> **EXERCISE AIM**
Only one stretch of the data below is wanted: the lines from the one with "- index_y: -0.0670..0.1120" through the one with "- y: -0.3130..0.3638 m", repeated exactly.

Dataset excerpts
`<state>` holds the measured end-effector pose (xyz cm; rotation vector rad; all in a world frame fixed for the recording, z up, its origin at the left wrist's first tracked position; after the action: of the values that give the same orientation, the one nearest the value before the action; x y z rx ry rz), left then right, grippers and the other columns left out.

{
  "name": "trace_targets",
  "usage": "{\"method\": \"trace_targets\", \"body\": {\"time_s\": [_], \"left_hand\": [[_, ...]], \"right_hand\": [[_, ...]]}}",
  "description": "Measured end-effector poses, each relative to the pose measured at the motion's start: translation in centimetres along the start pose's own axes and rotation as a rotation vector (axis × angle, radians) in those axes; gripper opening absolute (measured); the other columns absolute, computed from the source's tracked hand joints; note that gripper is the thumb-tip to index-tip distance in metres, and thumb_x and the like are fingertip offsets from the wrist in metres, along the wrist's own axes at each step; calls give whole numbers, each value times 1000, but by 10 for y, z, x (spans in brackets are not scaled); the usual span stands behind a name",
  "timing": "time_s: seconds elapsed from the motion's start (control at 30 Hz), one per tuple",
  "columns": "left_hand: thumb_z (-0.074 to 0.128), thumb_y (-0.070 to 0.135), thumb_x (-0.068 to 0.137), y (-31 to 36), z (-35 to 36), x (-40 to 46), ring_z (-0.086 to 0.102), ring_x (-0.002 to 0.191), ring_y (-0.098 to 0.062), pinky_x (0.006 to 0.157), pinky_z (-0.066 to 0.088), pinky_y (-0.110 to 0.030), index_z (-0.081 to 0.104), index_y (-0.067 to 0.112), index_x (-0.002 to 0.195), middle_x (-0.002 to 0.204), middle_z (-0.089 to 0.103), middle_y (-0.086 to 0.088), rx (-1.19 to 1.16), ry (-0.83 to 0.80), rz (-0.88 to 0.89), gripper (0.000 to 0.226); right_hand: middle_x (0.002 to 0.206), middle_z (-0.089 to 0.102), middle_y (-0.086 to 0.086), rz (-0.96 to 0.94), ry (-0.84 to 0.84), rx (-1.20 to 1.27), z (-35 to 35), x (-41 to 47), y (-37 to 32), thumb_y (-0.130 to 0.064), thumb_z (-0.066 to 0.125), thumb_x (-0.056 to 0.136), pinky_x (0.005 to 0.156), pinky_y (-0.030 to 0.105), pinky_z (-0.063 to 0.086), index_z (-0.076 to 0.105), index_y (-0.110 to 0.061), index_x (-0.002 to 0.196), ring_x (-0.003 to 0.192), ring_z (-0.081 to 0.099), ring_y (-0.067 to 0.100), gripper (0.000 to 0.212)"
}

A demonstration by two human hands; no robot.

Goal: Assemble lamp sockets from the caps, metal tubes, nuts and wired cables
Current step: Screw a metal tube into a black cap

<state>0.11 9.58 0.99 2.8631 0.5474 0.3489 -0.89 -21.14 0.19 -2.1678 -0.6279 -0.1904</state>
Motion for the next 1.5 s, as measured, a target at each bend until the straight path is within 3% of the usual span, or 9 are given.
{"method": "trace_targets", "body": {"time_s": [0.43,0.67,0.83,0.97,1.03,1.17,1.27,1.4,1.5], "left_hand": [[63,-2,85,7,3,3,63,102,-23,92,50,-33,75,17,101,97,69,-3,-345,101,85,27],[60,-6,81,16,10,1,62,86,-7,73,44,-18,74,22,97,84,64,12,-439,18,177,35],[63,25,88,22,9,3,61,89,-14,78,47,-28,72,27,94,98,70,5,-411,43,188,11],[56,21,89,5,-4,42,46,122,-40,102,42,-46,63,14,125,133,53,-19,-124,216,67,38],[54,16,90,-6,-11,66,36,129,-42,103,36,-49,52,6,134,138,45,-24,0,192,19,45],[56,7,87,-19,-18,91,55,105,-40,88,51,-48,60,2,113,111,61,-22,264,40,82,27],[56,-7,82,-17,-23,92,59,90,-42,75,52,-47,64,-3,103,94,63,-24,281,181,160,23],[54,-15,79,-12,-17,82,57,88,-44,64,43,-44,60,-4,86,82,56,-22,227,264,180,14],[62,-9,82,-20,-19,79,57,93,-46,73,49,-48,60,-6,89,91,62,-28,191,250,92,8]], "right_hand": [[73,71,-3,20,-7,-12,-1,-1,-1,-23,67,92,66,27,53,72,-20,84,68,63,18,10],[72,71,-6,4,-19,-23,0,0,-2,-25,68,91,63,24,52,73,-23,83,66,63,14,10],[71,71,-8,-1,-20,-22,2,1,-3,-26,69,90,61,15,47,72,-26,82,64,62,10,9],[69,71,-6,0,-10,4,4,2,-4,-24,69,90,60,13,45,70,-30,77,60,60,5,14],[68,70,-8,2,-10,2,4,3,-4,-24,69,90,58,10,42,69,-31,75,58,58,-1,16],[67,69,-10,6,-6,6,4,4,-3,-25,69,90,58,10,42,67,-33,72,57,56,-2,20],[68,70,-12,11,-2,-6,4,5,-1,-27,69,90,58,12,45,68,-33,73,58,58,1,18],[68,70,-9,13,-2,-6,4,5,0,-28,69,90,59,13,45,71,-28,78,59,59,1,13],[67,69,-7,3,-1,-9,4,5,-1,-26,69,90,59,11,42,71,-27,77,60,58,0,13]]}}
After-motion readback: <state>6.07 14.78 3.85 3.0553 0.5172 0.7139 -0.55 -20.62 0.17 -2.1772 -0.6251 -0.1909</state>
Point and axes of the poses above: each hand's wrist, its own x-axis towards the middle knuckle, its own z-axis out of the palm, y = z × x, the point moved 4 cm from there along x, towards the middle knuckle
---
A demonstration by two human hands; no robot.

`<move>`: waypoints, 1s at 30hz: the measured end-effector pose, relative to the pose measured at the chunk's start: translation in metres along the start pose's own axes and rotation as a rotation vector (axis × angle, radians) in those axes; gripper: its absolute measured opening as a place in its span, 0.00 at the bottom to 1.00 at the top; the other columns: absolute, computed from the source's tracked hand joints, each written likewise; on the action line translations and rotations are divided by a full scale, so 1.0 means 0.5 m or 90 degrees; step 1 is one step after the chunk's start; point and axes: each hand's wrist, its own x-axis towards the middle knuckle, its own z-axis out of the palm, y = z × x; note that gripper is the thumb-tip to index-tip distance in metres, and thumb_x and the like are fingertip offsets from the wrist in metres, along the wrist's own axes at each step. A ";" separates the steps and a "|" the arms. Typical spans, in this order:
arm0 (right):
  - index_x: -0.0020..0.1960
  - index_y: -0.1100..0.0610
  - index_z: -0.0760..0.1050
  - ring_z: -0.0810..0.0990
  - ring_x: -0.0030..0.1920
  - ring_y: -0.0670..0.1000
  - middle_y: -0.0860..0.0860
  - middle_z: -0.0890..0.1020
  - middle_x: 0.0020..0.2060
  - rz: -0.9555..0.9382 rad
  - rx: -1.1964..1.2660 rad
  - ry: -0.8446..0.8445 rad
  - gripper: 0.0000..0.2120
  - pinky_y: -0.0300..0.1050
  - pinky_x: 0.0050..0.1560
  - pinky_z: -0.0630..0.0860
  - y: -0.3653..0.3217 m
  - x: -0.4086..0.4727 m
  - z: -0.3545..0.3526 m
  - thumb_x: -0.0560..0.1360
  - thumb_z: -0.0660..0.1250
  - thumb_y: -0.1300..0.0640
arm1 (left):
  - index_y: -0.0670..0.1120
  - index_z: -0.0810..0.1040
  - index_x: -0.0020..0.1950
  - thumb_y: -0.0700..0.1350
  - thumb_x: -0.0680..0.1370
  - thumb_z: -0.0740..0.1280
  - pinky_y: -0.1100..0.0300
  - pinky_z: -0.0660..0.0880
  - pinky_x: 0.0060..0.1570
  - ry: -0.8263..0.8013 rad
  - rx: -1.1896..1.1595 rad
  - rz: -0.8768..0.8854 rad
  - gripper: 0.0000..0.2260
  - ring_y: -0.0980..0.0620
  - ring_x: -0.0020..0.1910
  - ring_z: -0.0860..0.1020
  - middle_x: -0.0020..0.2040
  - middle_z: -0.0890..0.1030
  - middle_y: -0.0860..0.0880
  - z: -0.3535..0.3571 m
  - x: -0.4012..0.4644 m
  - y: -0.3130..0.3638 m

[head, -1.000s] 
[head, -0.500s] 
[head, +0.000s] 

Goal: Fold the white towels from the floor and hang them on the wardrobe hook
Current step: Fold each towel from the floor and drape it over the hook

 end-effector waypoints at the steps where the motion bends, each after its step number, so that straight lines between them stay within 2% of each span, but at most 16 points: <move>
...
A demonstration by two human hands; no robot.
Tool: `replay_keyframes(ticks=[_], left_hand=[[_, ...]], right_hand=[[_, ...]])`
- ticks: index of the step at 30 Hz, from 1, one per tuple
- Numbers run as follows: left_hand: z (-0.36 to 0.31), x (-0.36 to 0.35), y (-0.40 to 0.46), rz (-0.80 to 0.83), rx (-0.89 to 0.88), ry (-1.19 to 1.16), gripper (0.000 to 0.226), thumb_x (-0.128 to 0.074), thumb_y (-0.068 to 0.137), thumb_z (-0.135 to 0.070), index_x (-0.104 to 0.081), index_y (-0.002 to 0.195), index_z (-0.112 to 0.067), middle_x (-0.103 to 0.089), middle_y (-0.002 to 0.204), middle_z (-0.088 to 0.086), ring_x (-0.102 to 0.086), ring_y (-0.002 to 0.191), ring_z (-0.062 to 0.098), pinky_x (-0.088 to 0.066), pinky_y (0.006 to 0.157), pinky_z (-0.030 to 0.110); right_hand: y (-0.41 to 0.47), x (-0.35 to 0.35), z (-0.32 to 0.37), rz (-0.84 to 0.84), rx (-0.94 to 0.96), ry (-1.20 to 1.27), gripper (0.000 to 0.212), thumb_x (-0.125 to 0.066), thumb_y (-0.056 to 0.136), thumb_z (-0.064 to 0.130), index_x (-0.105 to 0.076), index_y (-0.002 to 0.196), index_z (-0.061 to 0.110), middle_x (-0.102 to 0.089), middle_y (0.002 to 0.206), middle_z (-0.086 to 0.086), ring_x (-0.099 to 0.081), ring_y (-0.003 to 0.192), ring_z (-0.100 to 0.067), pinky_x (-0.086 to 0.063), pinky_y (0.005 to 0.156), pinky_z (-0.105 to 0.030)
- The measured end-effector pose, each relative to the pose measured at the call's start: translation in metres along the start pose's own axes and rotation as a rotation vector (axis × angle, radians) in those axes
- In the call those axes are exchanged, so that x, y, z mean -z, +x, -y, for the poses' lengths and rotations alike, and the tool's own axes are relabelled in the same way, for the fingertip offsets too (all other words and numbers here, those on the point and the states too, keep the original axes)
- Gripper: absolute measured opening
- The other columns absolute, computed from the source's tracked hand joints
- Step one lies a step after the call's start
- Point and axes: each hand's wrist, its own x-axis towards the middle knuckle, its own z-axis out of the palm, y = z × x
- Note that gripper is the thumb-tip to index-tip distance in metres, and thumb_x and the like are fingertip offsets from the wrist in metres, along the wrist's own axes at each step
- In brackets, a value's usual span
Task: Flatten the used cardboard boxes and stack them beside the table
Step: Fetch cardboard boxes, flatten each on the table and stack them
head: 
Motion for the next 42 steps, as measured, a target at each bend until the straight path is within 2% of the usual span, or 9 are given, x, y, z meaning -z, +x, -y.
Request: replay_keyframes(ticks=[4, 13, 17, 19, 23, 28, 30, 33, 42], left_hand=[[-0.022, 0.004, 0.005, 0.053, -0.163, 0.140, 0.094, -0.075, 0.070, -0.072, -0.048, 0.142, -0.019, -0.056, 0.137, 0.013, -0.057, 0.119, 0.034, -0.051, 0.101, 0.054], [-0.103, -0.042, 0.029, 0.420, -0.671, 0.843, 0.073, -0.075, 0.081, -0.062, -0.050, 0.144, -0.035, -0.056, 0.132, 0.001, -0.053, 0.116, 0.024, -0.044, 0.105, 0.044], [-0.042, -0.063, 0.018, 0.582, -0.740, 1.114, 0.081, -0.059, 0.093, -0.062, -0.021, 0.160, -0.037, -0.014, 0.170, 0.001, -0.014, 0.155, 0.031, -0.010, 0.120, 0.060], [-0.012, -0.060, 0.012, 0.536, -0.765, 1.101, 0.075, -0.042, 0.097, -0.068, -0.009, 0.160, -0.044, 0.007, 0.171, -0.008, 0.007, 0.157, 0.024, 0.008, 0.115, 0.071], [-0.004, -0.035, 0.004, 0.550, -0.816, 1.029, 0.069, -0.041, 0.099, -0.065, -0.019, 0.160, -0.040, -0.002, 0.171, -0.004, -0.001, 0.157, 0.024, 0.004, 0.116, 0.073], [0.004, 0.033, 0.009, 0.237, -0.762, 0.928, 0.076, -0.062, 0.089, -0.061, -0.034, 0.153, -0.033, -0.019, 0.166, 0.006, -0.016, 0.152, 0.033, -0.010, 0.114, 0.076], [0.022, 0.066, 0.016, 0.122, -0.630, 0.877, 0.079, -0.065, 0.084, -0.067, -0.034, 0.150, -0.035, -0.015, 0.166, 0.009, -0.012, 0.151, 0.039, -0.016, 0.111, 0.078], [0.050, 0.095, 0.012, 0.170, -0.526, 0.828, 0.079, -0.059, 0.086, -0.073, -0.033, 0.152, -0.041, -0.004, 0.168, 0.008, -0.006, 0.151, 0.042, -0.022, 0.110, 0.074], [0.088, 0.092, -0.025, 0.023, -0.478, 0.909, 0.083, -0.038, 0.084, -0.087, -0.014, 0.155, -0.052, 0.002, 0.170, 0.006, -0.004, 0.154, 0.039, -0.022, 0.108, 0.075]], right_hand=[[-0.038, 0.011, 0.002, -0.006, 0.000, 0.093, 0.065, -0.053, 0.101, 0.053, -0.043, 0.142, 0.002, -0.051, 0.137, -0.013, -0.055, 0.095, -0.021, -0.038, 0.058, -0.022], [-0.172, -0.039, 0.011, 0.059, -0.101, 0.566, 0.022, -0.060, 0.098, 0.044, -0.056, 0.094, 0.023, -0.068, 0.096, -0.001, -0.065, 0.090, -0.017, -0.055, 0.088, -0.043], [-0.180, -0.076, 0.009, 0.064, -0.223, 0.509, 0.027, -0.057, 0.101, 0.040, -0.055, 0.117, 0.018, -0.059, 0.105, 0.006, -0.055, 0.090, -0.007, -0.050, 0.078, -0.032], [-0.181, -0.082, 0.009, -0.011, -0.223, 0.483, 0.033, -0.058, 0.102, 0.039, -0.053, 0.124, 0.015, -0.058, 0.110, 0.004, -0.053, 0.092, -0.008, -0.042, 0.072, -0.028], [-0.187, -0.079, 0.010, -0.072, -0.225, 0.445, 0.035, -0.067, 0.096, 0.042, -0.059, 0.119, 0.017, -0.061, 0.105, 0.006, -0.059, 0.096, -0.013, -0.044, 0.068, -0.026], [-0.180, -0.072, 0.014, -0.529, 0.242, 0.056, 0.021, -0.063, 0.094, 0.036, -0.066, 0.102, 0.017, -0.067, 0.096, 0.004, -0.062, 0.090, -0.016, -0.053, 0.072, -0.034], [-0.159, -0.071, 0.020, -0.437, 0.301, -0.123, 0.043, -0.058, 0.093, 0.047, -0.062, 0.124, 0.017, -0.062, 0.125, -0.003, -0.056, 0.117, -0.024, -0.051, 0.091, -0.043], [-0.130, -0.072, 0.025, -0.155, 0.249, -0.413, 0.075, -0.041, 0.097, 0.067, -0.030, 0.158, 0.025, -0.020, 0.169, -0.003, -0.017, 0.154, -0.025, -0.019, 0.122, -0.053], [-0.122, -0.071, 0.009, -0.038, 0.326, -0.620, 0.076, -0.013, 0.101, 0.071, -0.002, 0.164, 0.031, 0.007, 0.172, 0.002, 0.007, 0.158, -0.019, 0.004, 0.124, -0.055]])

> **ANSWER BOX**
  - index_y: -0.0670..0.1120
  - index_z: -0.0810..0.1040
  - index_x: -0.0020..0.1950
  - thumb_y: -0.0700..0.1350
  - thumb_x: -0.0680..0.1370
  - thumb_z: -0.0740..0.1280
  - pinky_y: -0.1100..0.0300
  - pinky_z: -0.0660..0.0880
  - pinky_x: 0.0060..0.1570
  - ry: -0.8263..0.8013 rad
  - rx: -1.1896..1.1595 rad
  - rz: -0.8768..0.8854 rad
  - gripper: 0.0000..0.2260
  - ring_y: -0.0980..0.0620
  - ring_x: -0.0020..0.1910
  - ring_z: -0.0860..0.1020
  - middle_x: -0.0020..0.2040
  - middle_z: -0.0890..0.1030
  - middle_y: -0.0860..0.0880
  - z: -0.3535..0.3571 m
  - x: -0.4012..0.4644 m
  - y: -0.3130..0.3638 m

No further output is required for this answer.